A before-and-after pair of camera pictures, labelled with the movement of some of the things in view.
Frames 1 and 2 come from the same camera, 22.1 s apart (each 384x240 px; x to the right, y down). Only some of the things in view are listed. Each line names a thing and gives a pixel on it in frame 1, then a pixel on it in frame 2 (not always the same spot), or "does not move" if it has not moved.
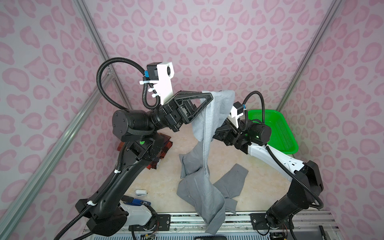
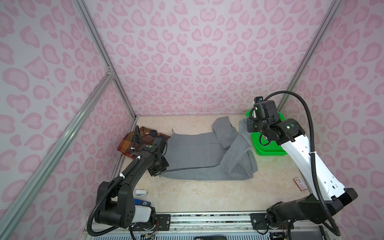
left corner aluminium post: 86,17 does not move
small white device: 139,192 does not move
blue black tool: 130,200 does not move
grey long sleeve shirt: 198,183 -> 224,154
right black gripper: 228,132 -> 250,127
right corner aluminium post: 331,13 does not move
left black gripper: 176,111 -> 153,172
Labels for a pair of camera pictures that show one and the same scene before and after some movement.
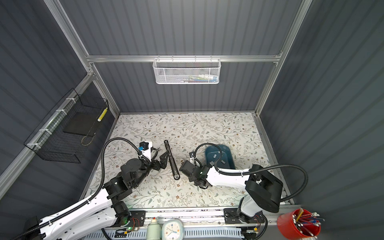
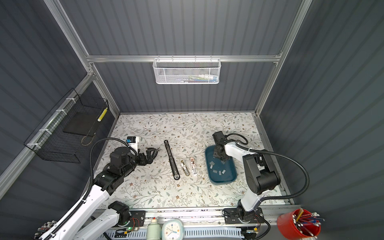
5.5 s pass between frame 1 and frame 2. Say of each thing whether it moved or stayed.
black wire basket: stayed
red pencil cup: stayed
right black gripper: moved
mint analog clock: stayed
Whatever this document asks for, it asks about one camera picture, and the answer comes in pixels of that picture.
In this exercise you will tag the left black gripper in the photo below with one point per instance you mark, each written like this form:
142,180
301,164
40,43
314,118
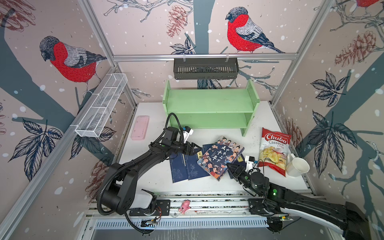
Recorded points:
191,149

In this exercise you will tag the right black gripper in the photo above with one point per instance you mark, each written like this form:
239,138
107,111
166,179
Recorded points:
236,170

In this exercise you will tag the illustrated Chinese history book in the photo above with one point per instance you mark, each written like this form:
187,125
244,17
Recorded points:
223,151

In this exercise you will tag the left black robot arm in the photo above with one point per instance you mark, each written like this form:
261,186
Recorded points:
118,193

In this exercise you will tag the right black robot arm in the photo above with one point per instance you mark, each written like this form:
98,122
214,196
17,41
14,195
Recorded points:
348,220

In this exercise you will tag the right navy booklet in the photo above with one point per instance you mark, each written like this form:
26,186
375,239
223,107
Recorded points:
241,162

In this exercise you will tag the navy booklet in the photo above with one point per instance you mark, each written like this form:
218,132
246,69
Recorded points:
204,149
241,162
178,168
194,170

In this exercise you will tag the far left navy booklet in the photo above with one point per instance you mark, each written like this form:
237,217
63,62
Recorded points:
178,168

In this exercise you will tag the red Chuba chips bag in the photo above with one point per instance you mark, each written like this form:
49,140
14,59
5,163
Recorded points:
274,150

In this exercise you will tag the pink pencil case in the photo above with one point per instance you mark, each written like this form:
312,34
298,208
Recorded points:
140,128

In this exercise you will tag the green wooden shelf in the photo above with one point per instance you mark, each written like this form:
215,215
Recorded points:
212,109

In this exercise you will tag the pink pig toy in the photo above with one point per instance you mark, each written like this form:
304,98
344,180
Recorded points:
184,207

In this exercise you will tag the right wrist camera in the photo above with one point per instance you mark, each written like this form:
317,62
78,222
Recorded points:
250,162

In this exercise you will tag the aluminium mounting rail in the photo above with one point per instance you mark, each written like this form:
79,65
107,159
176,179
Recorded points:
207,205

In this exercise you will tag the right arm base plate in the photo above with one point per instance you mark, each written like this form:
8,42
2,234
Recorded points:
266,207

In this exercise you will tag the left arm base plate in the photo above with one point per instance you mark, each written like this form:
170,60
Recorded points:
157,208

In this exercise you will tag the black hanging wire basket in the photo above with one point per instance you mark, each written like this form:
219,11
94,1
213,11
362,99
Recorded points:
206,68

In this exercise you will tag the white mesh wall tray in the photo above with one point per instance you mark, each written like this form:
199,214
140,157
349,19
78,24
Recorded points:
98,113

+ + + + + + +

ABOUT THIS EXERCISE: Write out the data precisely as given, excluding the pictures.

SOLUTION TO THE EXERCISE:
A before-and-after pair of camera pictures, labelled with the movement of some of the things in view.
Frames 1 and 2 come from the same camera, 22.1 s apart (each 384x240 px; x to the right, y down). Only some of the things in view are listed. Each line names a thing and gives a pixel on it in frame 1, then a pixel on it in frame 2 (not always the same spot), or "does not move" if it has not moved.
left corner aluminium post: 86,17 does not move
small white device: 139,192 does not move
blue black tool: 130,200 does not move
grey long sleeve shirt: 198,183 -> 224,154
right black gripper: 228,132 -> 250,127
right corner aluminium post: 331,13 does not move
left black gripper: 176,111 -> 153,172
Labels for a pair of camera pictures that show one and the same scene before and after some movement.
5.5 s pass between frame 1 and frame 2. Say of each thing whether it moved or stayed.
black wire basket: stayed
red pencil cup: stayed
right black gripper: moved
mint analog clock: stayed
Whatever this document asks for, it asks about one camera picture, and the answer comes in pixels of that picture.
In this exercise you will tag the left black gripper in the photo below with one point per instance you mark, each written like this form:
142,180
301,164
40,43
314,118
Recorded points:
191,149

In this exercise you will tag the right black gripper in the photo above with one point per instance you mark, each written like this form:
239,138
107,111
166,179
Recorded points:
236,170

In this exercise you will tag the illustrated Chinese history book in the photo above with one point per instance you mark, each written like this form:
187,125
244,17
Recorded points:
223,151

In this exercise you will tag the left black robot arm in the photo above with one point per instance you mark, each written like this form:
261,186
Recorded points:
118,193

In this exercise you will tag the right black robot arm in the photo above with one point per instance you mark, each written like this form:
98,122
214,196
17,41
14,195
Recorded points:
348,220

In this exercise you will tag the right navy booklet in the photo above with one point per instance you mark, each written like this form:
26,186
375,239
223,107
Recorded points:
241,162

In this exercise you will tag the navy booklet in the photo above with one point per instance you mark, each written like this form:
218,132
246,69
Recorded points:
204,149
241,162
178,168
194,170

In this exercise you will tag the far left navy booklet in the photo above with one point per instance you mark, each written like this form:
237,217
63,62
Recorded points:
178,168

In this exercise you will tag the red Chuba chips bag in the photo above with one point per instance you mark, each written like this form:
49,140
14,59
5,163
Recorded points:
274,150

In this exercise you will tag the pink pencil case in the photo above with one point per instance you mark, each written like this form:
312,34
298,208
Recorded points:
140,128

In this exercise you will tag the green wooden shelf in the photo above with one point per instance you mark, each written like this form:
215,215
Recorded points:
212,109

In this exercise you will tag the pink pig toy in the photo above with one point per instance you mark, each written like this form:
304,98
344,180
Recorded points:
184,207

In this exercise you will tag the right wrist camera in the photo above with one point per instance you mark, each written like this form:
317,62
78,222
Recorded points:
250,162

In this exercise you will tag the aluminium mounting rail in the photo above with one point per instance you mark, each written like this form:
79,65
107,159
176,179
Recorded points:
207,205

In this exercise you will tag the right arm base plate in the photo above with one point per instance you mark, each written like this form:
8,42
2,234
Recorded points:
266,207

In this exercise you will tag the left arm base plate in the photo above with one point per instance you mark, each written like this form:
170,60
Recorded points:
157,208

In this exercise you will tag the black hanging wire basket in the photo above with one point per instance you mark, each written like this form:
219,11
94,1
213,11
362,99
Recorded points:
206,68

In this exercise you will tag the white mesh wall tray in the photo above with one point per instance you mark, each written like this form:
199,214
140,157
349,19
78,24
Recorded points:
98,113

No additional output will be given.